I. JP-A-2004-290111 has a hydrophilic layer having a contact angle with water of 10 degrees or less on the inner surface of a container in contact with a culture solution as a culture container for conducting a genetics experiment. A cell culture vessel having a culture bed suitable for cell culture at a portion where the cells contact is described.
II. In recent years, gene therapy research has become more and more important as the molecular genetic factors of human diseases become clear. Gene therapy is aimed at the expression of DNA at the target site, how to make the DNA reach the target site, how to efficiently introduce the DNA into the target site and make it functionally expressed at the site It becomes important. As vectors for the introduction of foreign DNA, many viruses, including retroviruses, adenoviruses or herpes viruses, have been modified to carry therapeutic genes and are used in human clinical trials for gene therapy. However, the risk of infection and immune response remains.

As a non-viral vector for transporting DNA into cells, a cationic star polymer is described in WO2004 / 092388.
JP-A-2004-290111 WO2004 / 092388

  In the above WO2004 / 092388, since the nucleic acid complex of the nucleic acid and the gene introduction agent is dispersed in the aqueous solution, even if it is attached to the inner surface of the culture vessel, it is eluted when water is supplied to the culture vessel.

  An object of the present invention is to provide a culture vessel in which a gene introduction agent that is insoluble in water having a relatively high temperature is attached to the inner surface.

  The culture container of the present invention is a culture container in which a gene introduction agent is attached to the inner surface of a container in contact with a culture solution, the gene introduction agent comprising a polymer material having a branched chain and a nucleic acid, It is characterized in that it is hydrophilic at a temperature lower than a predetermined temperature (T) lower than the living body temperature and is hydrophobic at a temperature higher than the predetermined temperature (T). The polymer referred to in the present invention includes oligomers such as monomer dimers.

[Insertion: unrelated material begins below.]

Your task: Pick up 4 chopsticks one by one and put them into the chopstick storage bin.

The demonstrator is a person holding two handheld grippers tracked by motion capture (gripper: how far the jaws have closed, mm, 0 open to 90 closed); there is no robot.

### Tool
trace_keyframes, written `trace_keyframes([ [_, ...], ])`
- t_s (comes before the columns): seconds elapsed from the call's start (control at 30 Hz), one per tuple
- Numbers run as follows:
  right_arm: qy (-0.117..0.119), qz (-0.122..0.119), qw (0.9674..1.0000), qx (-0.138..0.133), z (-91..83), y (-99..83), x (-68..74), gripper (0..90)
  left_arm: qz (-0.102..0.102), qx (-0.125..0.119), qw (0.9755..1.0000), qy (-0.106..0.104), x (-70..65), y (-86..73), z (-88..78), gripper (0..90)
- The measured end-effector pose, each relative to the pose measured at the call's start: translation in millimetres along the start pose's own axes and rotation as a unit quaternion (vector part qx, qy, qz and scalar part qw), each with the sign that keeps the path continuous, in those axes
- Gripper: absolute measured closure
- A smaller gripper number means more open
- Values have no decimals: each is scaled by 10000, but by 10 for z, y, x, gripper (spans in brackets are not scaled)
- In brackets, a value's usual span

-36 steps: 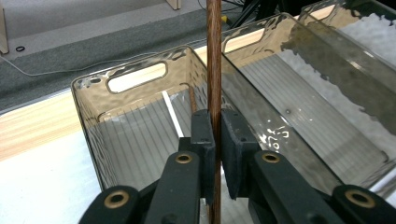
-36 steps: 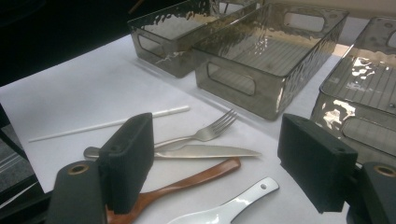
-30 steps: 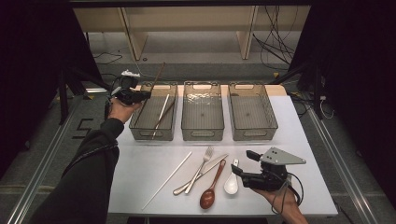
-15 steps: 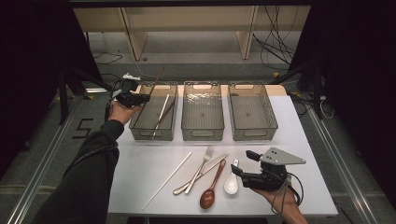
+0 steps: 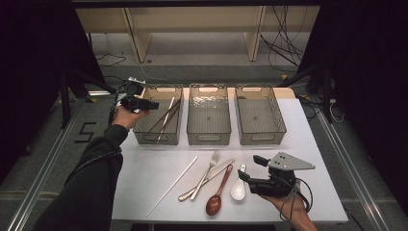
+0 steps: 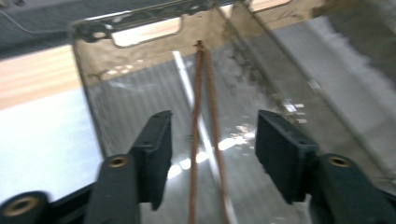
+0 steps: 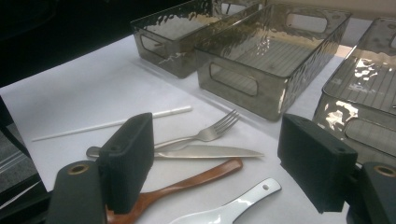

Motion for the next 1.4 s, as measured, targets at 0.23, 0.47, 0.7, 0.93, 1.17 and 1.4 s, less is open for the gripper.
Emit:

  The polymer material is preferably a polymer having a copolymer block of at least a cationic monomer and N-isopropylacrylamide or a derivative thereof, and includes a cationic monomer, a nonionic monomer, and N-isopropylacrylamide or a derivative thereof. A copolymer may also be used.

  The molecular weight of the cationic polymer block is preferably 2,000 to 500,000, and the molecular weight of the nonionic polymer block is preferably 2,000 to 500,000.

  The molecular weight of this block copolymer is preferably 3,000 to 600,000.

  The predetermined temperature (T) is preferably a temperature between 25 and 35 ° C.

  The cationic polymer is composed of a branched polymer in which a compound having three or more N, N-dialkyl-dithiocarbamylmethyl molecular groups in the same molecule is used as an iniferter and a vinyl monomer is subjected to light irradiation living polymerization. A cationic homopolymer is preferably obtained by block copolymerization of N-isopropylacrylamide or a derivative thereof or a nonionic monomer.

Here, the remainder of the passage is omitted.